La corsa del medico e lo strazio dei corpi: «Ho sentito l’allarme poi un gran boato»
I racconti dei testimoni nel villaggio dei drusi dopo la strage nel campo da calcio
«È un disastro per noi». Ali Abu Saada racconta. Negli occhi, ancora le immagini, terribili, di quei corpi insanguinati sul campo con indosso i calzoncini e le magliette da calcio. «Quando è scattato l’allarme, mia moglie mi ha detto di non spaventare i bambini e nel giro di pochi secondi abbiamo sentito l’esplosione».
Anche il dottor Osama Halabi non lascia spazio alla speranza. «Ero a casa quando è successo. Ho sentito gli allarmi e ho ricevuto una chiamata. Ho capito che era un incidente grave. Sono corso alla clinica. Sono arrivati molti feriti. Tutte le vittime sono bambini, tutti in abiti sportivi. Avevano ferite da schegge su tutto il corpo. Ho dovuto dichiarare i decessi io stesso. Siamo riusciti a stabilizzare alcuni feriti e a mandarli in ospedale».

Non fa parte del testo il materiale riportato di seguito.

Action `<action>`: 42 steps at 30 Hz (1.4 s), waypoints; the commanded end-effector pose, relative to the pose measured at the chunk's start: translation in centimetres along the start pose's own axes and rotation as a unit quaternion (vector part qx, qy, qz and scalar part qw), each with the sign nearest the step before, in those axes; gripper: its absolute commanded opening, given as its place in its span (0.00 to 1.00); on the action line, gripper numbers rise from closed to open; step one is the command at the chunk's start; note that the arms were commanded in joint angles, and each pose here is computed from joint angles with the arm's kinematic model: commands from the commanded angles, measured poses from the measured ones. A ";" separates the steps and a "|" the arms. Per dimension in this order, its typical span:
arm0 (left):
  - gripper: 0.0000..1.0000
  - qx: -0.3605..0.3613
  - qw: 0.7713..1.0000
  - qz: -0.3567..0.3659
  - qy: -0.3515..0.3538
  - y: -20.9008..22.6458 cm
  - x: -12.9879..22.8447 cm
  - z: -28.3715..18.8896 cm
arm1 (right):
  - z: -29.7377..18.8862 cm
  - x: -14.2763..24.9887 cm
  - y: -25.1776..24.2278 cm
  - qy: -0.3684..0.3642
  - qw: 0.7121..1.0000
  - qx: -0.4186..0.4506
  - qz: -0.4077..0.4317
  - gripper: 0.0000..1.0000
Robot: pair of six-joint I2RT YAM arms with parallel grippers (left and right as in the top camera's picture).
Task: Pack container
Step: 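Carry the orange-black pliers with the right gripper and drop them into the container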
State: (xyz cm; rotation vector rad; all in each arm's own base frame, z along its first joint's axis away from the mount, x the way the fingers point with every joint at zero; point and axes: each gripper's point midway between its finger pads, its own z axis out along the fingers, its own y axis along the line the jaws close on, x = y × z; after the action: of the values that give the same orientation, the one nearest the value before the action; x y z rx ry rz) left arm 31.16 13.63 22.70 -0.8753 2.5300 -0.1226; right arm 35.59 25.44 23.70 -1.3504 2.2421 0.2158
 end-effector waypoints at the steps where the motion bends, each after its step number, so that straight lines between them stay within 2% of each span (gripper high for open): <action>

Gronda disperazione Majdal Shams, la «Torre del Sole», fondata da un signore della guerra druso alla fine del Cinquecento sulle alture del Golan, alle propaggini del monte Hermon. È qui che si è conficcato il missile di Hezbollah lanciato dal Libano. Dalla guerra arabo-israeliana del 1967, viene controllata da Israele, sebbene la comunità internazionale la riconosca come parte della Siria. Poi nel 1981 arriva l’ufficialità con la ratifica da parte della Knesset della legge sul Golan.
La comunità di oltre 11 mila persone prova a vivere in equilibrio. Tra Israele, la Siria e il Libano. È città di drusi Majdal Shams. Apolidi fin dalle origini, seguaci di un culto esoterico che mescola elementi dell’Islam, dell’ebraismo, del cristianesimo e dell’induismo (credono nella trasmigrazione delle anime e nella reincarnazione), — a differenza di altri popoli senza patria — non hanno mai avuto aspirazioni nazionalistiche. Poco più di un milione e mezzo di persone, perseguitati nel corso della storia perché eretici, dispersi ai quattro angoli del Medio Oriente, vivono una crisi di identità soprattutto in Israele. Perché sono i legami con la Siria il marchio di fabbrica di Majdal Shams. Durante gli anni ‘70, e spesso anche dopo, molte famiglie si rifiutano di pagare le tasse allo Stato di Israele. Durante gli anni ‘90, molti iniziano a ricevere il permesso di attraversare la linea del cessate il fuoco per condurre pellegrinaggi religiosi o frequentare l’università in Siria. Comprese le donne, che passano la linea per sposare uomini siriani, come racconta il film la Sposa siriana, storia di una giovane che convola a nozze combinate con un cugino siriano conosciuto solo per via epistolare.
Dal 2011 a Majdal Shams scendono in piazza a favore di Bashar al-Assad, considerato l’unico possibile difensore delle minoranze. All’epoca, i drusi si sentono nel mirino dell’Isis che ha preso il controllo del nord siriano e hanno paura di subire abusi e torture come gli yazidi. Ma poi, mentre la rivoluzione si trasforma in guerra civile e religiosa, anche il sostegno per il presidente di Damasco si affievolisce. Contemporaneamente cedere e chiedere la cittadinanza a Israele è difficile per un druso anche se qualcuno lo fa, sebbene si parli di una minoranza che non supera il 10 per cento. Nel 2022, solo circa il 20 percento della popolazione drusa delle alture del Golan è composta da cittadini israeliani, ma il numero cresce rapidamente. I rapporti con Tel Aviv e Gerusalemme però non sono tesi, o almeno non a tal punto da far pensare a rivolte. Non a caso ieri, dopo l’attacco, il primo ministro israeliano Benjamin Netanyahu dagli Stati Uniti si è affrettato a porgere le condoglianze al leader spirituale della comunità drusa, lo sceicco Muafak Tarif.
A Majdal Shams, epicentro del conflitto in queste ore, però c’è anche chi si infuria e attacca: «I bambini sono venuti per giocare e per divertirsi. Questa esplosione li ha fatti a pezzi. Dov’è lo Stato di Israele in tutto questo? Dove sei tu, Bibi Netanyahu? Invece di essere negli Stati Uniti a festeggiare il compleanno di tuo figlio a Miami mentre i nostri figli sono in prima linea a Gaza e altrove, questo solleva molte domande».